Segment Open

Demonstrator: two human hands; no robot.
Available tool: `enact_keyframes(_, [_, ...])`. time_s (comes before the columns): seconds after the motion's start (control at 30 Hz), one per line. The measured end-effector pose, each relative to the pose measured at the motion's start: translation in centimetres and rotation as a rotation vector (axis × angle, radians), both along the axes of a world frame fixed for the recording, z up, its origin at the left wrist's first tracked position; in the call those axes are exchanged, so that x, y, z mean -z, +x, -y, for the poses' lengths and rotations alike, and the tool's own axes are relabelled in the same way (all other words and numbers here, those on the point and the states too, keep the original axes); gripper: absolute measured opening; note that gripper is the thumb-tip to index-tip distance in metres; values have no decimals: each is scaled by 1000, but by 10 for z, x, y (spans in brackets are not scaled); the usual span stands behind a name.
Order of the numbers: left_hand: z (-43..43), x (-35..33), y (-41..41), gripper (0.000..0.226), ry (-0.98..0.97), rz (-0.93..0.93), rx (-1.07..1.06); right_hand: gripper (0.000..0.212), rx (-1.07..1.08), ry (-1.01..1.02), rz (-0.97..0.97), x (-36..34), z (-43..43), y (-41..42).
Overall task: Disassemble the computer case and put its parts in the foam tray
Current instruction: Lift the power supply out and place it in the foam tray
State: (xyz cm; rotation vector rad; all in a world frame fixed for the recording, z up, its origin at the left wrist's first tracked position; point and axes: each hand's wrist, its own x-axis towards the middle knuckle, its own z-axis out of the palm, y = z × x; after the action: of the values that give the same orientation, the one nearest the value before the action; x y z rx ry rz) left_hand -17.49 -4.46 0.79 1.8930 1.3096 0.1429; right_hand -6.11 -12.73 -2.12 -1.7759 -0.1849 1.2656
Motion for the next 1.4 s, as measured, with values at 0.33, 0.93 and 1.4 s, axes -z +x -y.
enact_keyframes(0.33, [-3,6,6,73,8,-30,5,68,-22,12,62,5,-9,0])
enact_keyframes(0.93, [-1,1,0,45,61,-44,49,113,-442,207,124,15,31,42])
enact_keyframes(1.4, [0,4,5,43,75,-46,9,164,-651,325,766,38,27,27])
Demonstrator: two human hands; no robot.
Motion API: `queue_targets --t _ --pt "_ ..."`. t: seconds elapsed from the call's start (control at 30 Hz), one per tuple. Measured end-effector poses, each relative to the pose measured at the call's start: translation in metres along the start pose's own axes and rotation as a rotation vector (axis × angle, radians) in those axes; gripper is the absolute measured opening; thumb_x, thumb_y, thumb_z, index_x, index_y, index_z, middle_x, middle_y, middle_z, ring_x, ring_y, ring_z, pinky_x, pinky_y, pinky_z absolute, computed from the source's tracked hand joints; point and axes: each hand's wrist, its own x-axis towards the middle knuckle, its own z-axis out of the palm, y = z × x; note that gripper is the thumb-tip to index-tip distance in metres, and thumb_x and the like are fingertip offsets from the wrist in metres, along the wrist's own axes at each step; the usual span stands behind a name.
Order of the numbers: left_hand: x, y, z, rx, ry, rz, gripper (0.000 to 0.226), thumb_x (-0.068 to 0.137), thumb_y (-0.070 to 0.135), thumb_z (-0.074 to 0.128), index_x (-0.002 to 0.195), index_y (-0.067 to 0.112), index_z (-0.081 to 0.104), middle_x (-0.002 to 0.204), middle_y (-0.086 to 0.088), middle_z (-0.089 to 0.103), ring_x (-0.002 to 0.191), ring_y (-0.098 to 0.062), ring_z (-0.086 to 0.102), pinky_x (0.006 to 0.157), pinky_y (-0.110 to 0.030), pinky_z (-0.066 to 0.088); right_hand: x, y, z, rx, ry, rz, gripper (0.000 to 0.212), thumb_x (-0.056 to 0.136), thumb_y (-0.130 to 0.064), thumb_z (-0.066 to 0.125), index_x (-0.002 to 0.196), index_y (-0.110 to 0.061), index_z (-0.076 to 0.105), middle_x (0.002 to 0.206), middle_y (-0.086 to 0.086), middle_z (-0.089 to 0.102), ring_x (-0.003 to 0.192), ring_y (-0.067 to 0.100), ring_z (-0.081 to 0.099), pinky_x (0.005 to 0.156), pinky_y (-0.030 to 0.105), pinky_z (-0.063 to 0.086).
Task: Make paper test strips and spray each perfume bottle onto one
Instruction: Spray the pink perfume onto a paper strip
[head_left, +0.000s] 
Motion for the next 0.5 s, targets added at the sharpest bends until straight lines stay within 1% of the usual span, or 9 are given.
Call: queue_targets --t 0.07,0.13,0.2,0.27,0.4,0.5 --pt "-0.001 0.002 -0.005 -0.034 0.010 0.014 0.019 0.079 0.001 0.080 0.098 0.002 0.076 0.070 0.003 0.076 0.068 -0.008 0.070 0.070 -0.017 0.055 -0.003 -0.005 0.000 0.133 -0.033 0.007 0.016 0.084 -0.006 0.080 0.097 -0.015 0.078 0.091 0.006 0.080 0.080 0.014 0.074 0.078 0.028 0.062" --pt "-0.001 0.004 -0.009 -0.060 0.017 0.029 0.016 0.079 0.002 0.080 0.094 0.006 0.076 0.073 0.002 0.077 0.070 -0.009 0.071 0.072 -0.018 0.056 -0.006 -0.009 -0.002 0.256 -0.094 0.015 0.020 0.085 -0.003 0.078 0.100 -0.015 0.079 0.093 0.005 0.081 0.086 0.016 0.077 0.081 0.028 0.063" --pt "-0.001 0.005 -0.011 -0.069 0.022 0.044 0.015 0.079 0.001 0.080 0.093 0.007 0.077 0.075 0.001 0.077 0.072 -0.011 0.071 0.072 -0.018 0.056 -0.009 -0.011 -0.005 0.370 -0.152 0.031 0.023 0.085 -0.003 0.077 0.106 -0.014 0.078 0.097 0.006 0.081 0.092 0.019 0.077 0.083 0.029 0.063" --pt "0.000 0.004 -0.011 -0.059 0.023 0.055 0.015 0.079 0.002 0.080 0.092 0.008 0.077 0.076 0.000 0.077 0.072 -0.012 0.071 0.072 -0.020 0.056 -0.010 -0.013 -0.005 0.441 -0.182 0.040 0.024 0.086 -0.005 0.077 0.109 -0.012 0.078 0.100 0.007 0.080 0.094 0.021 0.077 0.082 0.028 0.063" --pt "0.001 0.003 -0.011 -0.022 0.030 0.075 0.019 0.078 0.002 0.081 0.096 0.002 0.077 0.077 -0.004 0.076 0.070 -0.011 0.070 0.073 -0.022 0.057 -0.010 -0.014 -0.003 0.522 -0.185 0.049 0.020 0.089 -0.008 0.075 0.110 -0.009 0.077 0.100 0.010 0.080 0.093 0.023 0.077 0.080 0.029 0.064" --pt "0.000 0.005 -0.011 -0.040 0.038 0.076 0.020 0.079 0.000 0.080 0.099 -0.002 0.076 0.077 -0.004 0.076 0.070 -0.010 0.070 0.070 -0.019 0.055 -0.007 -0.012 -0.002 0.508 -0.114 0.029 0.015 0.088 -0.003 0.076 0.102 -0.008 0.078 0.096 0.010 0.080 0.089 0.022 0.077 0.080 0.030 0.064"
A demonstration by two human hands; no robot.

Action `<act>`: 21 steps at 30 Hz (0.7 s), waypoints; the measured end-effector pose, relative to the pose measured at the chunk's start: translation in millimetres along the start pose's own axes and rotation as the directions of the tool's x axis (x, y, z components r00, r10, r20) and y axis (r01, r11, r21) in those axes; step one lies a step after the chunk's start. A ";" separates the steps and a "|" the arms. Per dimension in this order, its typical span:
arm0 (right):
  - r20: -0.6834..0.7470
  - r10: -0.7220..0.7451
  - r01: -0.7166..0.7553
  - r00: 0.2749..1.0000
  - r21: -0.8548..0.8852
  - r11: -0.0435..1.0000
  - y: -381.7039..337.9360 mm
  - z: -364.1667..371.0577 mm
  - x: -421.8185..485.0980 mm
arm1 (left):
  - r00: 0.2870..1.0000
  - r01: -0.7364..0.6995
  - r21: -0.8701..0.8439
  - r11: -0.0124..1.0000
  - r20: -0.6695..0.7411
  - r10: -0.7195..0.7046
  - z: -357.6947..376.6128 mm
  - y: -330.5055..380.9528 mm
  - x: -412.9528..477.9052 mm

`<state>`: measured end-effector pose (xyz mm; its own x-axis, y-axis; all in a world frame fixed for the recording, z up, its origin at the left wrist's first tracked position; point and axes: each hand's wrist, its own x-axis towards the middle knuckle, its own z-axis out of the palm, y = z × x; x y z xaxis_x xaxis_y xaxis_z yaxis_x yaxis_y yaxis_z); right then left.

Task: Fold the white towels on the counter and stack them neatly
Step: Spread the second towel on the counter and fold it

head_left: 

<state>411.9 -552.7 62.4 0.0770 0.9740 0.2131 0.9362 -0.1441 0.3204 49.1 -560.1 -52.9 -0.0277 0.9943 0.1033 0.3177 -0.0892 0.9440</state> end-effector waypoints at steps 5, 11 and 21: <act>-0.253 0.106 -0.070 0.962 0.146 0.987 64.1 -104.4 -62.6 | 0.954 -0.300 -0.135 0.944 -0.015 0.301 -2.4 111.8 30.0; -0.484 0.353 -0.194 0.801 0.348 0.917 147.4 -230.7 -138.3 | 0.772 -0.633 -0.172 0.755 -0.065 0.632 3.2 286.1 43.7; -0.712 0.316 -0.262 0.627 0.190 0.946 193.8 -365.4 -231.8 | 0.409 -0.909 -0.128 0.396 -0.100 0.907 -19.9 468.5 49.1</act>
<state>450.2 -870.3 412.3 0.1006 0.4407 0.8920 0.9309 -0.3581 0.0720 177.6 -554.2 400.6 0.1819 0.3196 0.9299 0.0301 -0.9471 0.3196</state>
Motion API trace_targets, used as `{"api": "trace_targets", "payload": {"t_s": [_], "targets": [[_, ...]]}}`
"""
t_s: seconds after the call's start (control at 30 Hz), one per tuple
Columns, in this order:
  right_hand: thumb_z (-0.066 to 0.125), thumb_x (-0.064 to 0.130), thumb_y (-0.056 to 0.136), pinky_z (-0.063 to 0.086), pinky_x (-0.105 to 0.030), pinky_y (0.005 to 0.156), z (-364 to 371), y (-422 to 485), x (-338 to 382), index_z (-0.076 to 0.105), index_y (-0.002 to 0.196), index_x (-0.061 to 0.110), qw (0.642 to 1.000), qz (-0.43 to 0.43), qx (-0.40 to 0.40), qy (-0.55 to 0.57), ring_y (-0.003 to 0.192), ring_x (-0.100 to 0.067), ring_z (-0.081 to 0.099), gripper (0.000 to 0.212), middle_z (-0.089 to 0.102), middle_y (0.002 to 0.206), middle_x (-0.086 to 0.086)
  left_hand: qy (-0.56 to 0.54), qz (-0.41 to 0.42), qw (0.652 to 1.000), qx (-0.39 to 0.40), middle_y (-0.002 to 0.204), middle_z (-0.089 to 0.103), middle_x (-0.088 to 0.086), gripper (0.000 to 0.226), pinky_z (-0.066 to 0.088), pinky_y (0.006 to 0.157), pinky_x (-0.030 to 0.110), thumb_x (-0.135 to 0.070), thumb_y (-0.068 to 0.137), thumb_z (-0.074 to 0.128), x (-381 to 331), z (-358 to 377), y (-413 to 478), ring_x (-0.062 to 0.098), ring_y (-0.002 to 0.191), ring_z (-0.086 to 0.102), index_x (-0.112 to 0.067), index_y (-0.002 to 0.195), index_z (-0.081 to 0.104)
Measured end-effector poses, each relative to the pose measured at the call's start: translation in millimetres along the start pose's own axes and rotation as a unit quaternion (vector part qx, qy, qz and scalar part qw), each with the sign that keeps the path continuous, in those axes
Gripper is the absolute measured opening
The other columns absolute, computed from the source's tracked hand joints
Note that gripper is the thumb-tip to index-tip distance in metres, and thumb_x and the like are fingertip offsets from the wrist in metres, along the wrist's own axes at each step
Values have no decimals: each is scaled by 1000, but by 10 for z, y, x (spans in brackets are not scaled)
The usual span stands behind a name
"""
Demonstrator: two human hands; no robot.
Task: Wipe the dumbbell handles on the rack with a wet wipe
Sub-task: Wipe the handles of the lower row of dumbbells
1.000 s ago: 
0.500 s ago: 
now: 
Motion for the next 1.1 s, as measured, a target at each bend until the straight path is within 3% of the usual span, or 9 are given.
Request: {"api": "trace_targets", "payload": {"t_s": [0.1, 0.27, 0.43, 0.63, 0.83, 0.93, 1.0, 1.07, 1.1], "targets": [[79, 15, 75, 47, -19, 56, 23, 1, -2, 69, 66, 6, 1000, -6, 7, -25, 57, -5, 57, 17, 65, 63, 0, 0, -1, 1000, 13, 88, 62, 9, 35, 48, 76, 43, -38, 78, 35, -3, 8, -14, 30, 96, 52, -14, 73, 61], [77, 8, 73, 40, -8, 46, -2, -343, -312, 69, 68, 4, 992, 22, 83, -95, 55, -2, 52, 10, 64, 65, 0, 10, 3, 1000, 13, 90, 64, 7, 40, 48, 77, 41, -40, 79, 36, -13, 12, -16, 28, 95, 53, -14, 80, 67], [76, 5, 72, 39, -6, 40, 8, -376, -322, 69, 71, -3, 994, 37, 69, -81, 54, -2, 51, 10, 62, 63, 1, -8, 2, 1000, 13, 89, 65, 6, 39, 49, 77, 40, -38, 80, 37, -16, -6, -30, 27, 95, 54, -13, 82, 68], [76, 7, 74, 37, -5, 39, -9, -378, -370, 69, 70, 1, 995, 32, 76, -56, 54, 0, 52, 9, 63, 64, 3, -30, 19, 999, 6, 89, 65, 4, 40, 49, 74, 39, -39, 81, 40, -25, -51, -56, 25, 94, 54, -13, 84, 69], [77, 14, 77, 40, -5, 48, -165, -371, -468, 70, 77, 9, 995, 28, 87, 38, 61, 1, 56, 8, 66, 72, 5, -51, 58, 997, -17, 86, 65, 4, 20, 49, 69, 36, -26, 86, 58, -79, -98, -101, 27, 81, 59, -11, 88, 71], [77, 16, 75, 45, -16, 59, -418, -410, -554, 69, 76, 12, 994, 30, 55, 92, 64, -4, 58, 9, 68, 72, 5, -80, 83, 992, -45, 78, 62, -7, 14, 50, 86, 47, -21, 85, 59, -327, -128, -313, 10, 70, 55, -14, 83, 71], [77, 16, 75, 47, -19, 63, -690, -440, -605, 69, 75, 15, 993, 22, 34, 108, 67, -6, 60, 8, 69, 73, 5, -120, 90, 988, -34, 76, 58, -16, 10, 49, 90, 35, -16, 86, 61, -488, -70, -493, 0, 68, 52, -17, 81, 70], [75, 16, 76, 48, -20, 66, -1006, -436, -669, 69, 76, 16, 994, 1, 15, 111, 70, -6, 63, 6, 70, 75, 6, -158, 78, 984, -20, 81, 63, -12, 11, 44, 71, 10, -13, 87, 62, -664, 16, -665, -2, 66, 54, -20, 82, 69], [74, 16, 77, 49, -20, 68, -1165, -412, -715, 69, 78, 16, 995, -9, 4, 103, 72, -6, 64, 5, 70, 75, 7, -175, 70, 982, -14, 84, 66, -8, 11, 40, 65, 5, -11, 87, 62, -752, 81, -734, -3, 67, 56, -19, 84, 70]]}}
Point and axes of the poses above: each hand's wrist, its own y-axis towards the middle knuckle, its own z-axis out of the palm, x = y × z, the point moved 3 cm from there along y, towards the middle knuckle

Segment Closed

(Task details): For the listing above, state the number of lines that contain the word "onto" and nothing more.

(Written response): 2